* ACTION ITEM: Copy, from the data below, every line that has "reported" in it.

DATA SUPPLIED below:

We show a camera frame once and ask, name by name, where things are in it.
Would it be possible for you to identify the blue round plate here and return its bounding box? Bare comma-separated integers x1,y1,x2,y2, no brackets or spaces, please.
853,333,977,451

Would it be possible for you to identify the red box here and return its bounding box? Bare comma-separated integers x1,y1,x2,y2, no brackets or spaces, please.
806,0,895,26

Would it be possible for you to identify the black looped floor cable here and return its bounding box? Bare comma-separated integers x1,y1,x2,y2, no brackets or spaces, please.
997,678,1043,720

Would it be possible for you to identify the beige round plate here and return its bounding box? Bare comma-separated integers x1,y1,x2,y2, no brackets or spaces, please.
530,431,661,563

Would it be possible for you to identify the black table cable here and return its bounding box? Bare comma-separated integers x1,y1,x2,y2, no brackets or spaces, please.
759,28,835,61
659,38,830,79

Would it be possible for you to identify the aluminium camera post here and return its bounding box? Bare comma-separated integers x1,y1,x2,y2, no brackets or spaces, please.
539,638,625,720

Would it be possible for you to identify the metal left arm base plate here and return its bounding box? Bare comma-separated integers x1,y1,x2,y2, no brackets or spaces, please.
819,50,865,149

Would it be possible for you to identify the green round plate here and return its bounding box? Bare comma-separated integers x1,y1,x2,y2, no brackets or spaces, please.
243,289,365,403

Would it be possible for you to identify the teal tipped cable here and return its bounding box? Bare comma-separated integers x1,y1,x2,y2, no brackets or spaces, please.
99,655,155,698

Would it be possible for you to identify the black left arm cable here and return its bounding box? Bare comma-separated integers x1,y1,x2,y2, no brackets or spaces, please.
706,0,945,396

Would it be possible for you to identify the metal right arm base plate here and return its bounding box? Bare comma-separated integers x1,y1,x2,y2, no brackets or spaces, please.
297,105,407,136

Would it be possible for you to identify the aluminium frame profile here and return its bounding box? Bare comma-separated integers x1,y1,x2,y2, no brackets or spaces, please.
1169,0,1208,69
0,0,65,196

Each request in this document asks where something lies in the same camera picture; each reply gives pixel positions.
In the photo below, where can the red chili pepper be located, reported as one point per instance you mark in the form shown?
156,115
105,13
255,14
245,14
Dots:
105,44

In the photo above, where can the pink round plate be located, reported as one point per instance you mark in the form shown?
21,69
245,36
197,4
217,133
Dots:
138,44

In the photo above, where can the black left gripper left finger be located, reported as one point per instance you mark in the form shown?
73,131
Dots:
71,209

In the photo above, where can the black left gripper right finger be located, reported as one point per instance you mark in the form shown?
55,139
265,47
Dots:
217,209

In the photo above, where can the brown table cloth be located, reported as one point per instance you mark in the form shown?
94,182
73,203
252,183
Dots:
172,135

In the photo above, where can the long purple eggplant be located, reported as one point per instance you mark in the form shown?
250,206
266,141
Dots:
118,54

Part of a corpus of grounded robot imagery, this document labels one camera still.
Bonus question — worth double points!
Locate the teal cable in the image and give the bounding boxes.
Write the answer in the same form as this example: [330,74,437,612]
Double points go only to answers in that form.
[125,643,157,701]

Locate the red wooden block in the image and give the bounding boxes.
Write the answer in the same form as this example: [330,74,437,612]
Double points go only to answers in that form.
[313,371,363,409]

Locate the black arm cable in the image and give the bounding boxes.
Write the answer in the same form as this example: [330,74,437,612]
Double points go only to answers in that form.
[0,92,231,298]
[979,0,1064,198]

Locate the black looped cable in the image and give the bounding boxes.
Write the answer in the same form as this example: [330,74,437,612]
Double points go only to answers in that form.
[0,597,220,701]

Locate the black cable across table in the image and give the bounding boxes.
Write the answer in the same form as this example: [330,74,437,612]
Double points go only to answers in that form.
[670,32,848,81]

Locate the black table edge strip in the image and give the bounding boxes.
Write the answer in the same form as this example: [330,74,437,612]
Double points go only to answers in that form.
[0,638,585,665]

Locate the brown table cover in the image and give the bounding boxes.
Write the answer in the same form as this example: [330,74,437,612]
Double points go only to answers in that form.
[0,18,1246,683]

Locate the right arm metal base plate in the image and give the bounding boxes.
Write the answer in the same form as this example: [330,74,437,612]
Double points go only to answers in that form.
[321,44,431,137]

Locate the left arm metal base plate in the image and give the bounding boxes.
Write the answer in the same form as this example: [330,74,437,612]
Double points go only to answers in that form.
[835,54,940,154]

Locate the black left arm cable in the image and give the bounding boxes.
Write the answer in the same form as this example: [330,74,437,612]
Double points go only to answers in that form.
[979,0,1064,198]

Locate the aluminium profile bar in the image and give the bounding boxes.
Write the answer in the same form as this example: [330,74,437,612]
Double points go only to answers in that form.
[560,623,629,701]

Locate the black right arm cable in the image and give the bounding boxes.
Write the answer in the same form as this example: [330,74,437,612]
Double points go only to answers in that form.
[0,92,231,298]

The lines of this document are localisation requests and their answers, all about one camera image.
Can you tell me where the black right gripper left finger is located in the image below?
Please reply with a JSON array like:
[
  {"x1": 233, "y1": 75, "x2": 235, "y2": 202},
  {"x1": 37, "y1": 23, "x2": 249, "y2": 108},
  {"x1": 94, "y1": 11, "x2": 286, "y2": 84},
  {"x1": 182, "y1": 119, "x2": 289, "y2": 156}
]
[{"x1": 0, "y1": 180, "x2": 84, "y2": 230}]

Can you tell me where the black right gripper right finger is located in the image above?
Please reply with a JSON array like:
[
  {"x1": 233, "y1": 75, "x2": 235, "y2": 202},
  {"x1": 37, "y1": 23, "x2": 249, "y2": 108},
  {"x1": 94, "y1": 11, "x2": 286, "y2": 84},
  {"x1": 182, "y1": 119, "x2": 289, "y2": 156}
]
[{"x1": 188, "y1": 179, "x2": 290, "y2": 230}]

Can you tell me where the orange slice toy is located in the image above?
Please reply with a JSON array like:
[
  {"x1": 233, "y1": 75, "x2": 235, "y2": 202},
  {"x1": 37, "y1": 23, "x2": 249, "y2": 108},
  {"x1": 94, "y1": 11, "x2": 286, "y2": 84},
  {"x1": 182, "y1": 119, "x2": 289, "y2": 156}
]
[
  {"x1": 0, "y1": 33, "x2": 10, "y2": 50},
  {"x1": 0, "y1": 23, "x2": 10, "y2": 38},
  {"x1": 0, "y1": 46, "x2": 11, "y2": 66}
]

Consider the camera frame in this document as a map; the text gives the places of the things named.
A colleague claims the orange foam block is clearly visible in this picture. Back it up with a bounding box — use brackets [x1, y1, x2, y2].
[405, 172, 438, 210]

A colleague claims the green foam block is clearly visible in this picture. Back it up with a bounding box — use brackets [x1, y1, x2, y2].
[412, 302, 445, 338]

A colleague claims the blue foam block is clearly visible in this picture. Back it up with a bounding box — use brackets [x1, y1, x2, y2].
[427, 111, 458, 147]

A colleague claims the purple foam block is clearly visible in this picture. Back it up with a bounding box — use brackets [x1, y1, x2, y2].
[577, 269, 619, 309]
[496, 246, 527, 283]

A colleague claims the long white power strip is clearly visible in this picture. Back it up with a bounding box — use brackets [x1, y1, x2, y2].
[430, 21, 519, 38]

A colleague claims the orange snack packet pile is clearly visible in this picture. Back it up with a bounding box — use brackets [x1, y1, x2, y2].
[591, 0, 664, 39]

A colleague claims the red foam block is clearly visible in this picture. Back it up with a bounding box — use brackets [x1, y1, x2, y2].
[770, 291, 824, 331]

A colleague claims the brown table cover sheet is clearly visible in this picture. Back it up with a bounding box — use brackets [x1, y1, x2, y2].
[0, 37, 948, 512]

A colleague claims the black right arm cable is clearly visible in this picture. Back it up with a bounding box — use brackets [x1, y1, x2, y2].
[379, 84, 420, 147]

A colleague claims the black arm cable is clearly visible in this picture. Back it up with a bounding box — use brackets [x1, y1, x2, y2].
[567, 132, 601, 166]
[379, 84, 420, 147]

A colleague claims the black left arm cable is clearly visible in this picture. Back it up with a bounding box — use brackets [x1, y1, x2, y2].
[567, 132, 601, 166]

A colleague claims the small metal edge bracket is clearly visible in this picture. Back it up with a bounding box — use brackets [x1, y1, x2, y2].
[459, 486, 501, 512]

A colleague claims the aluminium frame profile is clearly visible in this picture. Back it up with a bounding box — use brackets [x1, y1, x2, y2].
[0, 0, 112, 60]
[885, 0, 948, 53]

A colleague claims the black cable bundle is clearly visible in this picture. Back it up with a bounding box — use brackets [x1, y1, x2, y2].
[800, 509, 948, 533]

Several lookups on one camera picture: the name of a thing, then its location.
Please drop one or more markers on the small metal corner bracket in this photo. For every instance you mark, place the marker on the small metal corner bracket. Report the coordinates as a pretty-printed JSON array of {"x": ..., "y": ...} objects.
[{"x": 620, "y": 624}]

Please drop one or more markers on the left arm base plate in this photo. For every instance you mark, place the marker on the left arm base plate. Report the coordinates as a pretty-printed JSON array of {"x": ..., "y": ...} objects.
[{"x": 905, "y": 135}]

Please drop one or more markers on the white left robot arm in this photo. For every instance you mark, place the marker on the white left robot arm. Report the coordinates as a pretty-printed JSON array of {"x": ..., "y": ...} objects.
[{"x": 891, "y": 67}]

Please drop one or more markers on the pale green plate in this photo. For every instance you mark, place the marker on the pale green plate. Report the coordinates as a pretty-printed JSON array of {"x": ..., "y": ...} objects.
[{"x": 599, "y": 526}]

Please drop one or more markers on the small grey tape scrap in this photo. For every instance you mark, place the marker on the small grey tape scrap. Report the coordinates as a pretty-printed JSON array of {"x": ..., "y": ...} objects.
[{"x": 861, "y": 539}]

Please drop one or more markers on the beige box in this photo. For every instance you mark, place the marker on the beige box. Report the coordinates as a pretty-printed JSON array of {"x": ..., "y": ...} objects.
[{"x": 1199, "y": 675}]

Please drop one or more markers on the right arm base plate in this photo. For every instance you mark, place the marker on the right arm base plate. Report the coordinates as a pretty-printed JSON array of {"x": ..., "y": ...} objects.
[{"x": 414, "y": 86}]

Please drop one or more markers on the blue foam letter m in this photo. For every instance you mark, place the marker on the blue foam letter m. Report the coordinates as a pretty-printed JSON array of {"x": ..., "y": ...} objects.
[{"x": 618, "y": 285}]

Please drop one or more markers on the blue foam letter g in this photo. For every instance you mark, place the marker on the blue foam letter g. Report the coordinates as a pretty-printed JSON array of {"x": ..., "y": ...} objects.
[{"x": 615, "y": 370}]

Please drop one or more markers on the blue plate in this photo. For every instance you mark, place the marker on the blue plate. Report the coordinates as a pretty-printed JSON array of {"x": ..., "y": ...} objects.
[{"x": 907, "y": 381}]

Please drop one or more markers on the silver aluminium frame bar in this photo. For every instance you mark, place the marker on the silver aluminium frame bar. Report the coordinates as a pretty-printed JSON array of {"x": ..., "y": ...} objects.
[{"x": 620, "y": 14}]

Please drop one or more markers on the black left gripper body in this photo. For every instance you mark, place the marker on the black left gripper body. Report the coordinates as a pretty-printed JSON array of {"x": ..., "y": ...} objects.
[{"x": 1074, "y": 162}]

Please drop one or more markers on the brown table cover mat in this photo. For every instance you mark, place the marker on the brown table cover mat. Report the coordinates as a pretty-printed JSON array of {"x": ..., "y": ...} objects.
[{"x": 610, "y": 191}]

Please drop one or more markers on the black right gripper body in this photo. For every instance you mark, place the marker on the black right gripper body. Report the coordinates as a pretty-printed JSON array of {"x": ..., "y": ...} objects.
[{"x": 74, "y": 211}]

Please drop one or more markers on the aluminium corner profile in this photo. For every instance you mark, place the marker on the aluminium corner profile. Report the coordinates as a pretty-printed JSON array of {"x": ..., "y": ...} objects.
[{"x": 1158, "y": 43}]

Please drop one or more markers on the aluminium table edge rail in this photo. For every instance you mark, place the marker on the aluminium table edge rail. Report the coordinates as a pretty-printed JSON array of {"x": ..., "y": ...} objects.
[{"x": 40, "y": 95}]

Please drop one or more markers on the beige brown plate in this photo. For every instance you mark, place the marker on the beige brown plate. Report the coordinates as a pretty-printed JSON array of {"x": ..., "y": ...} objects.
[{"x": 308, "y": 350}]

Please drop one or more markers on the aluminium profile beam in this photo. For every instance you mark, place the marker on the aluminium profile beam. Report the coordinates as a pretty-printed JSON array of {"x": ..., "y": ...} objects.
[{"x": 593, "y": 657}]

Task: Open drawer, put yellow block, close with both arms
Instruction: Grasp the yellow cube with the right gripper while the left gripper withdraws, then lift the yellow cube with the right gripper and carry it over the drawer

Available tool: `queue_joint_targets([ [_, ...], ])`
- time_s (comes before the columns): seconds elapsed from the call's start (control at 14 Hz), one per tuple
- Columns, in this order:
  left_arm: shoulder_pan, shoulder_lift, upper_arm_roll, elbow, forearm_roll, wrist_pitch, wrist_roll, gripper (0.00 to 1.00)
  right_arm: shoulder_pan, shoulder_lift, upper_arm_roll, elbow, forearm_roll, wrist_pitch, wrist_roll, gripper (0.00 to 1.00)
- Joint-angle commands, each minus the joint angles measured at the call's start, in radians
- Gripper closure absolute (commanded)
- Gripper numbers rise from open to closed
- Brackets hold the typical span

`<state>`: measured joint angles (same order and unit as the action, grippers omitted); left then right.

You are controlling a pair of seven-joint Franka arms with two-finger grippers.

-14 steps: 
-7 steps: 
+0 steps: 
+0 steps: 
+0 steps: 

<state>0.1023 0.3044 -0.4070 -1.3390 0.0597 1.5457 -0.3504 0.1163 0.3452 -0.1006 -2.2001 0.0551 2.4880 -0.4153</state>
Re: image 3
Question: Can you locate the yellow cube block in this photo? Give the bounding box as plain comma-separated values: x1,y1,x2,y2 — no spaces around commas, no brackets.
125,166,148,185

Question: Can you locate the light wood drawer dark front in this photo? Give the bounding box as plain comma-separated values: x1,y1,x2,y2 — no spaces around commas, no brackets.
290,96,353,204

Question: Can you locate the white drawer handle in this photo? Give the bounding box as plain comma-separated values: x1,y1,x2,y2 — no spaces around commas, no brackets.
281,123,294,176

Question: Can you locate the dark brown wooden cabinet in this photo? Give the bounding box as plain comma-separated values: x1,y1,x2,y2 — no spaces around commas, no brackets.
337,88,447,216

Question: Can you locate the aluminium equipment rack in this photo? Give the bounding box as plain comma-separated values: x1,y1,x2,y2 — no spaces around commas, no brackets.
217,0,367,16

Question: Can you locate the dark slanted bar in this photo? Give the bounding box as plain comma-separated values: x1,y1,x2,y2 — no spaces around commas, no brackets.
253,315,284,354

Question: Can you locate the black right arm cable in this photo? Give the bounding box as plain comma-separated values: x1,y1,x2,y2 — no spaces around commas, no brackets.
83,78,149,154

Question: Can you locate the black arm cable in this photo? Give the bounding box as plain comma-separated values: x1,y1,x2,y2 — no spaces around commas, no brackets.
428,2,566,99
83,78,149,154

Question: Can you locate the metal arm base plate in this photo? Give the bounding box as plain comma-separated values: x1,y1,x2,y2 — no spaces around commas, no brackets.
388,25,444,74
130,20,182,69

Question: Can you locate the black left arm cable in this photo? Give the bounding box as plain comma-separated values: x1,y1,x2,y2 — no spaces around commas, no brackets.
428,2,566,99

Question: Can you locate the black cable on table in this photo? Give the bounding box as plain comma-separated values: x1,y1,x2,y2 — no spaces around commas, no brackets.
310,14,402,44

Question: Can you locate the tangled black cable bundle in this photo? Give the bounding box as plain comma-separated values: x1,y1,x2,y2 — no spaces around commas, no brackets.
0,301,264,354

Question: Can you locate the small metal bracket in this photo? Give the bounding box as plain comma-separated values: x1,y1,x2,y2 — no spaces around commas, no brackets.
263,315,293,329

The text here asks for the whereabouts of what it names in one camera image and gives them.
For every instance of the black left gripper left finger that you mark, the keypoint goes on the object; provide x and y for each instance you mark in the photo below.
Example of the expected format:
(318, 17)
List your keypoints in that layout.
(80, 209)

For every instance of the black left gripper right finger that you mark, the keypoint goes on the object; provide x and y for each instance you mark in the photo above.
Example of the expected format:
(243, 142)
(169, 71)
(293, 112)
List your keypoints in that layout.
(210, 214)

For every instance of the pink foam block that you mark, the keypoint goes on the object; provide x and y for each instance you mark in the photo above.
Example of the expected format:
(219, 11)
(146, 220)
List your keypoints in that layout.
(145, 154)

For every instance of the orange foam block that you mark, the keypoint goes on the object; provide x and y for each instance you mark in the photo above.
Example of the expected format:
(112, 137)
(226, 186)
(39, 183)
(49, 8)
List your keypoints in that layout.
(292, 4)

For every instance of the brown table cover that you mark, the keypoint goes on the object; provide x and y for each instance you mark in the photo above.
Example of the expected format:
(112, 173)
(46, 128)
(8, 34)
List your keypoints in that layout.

End of DATA SUPPLIED.

* TASK ANSWER:
In the photo below, where can the red chili pepper be located, reported as one point per instance you mark in the form shown?
In the photo above, where can the pink round plate be located, reported as one point per instance you mark in the form shown?
In the photo above, where can the black left gripper left finger be located, reported as one point per instance you mark in the form shown?
In the photo above, where can the black left gripper right finger be located, reported as one point per instance you mark in the form shown?
In the photo above, where can the brown table cloth be located, reported as one point per instance you mark in the form shown?
In the photo above, where can the long purple eggplant be located, reported as one point per instance you mark in the form shown?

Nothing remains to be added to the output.